Land speed racer Charles Nearburg set a record with his vehicle the Spirit of Rett in 2010. The land speed car is named after his son, who died in 2005 and dreamed of racing a car at the Bonneville Salt Flats. Photo: Charles Nearburg/Red Line Oil
Charlie Nearburg, 65, the Dallas-based president/owner of Nearburg Producing, an oil- and gas-exploration company, on the Spirit of Rett, as told to A.J. Baime:
My son Rett was a wonderful person, and like his dad, a real gear head. Together we built motorcycles and raced cars, and we talked a lot about going to the Bonneville Salt Flats in Utah someday, the best place in the world to set land speed records. Rett fought a rare cancer for 11 years, and on Jan. 14, 2005, it took his life at age 21.
I spent a lot of time thinking about what to do in his memory. I’d been interested in Bonneville since I was a kid, listening to the stories of the great salt-flat racers like Malcolm Campbell and the Summers brothers. In 2006, I bought a land-speed racing car from a gentleman in Los Angeles, and renamed it the Spirit of Rett. Then my crew and I set to work. In 2007, we made our first run at Bonneville. The car is a single-engine, normally aspirated [not turbo] car, and we were able to set two land-speed records in our classes that first time out.
Over the years we changed the engine, transmission, nose design, everything but the overall shape. On Sept. 21, 2010, the Spirit of Rett became the fastest single-engine, normally aspirated car in history—414.316 mph.

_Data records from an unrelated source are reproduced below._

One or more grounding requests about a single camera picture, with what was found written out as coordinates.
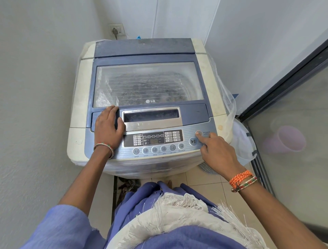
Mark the person's right hand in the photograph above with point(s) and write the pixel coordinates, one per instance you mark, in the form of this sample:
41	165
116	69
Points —
220	156

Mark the person's left hand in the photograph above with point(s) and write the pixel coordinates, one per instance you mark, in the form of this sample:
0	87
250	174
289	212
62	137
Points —
107	130

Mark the white round laundry hamper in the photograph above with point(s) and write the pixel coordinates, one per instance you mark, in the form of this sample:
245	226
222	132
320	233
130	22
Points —
243	143

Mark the white blue washing machine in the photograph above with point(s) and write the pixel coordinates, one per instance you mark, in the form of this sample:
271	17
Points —
79	102

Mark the person's left forearm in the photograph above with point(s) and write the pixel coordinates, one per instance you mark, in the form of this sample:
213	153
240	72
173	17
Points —
84	182

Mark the person's blue tunic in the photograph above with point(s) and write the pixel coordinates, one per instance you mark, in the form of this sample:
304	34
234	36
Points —
64	228

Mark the thin multicolour bangle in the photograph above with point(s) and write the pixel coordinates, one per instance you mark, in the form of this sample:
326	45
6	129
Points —
103	145

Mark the beaded green red bangle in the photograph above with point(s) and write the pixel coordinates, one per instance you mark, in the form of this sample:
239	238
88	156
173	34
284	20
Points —
244	184

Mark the dark rag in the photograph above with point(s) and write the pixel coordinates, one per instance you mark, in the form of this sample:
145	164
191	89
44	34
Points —
128	188

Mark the white fringed scarf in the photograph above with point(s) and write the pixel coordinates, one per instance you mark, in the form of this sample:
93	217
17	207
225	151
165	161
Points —
179	213

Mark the pink bucket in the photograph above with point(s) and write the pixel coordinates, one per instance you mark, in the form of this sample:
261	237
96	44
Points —
289	139

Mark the white wall socket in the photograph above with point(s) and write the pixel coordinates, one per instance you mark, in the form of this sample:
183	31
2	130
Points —
116	30

Land speed racing requires a tremendous amount of time and organization. The course on the salt flats is about three freeway lanes wide, and 11 miles long. Because of the curvature of the earth, you can’t see the end from the start. Before a run, I walk the salt, then I stand where I’m going to position the car at the start and pick a spot on a faraway mountain range, like I’m aiming a gun. When I’m traveling over 400 mph, I’m feeling everything the car is doing, working the throttle so I can put as much traction on the salt as I can, while maintaining my direction. To set a record, you have to run twice, and your speed is the average of the two. Slowing the car requires both brakes and a parachute.
It’s an amazing sensation, feeling what engineering can do, and how fast I can go. We’ve recently rebuilt the Spirit of Rett. Our record still stands, but we’re ready to roll again.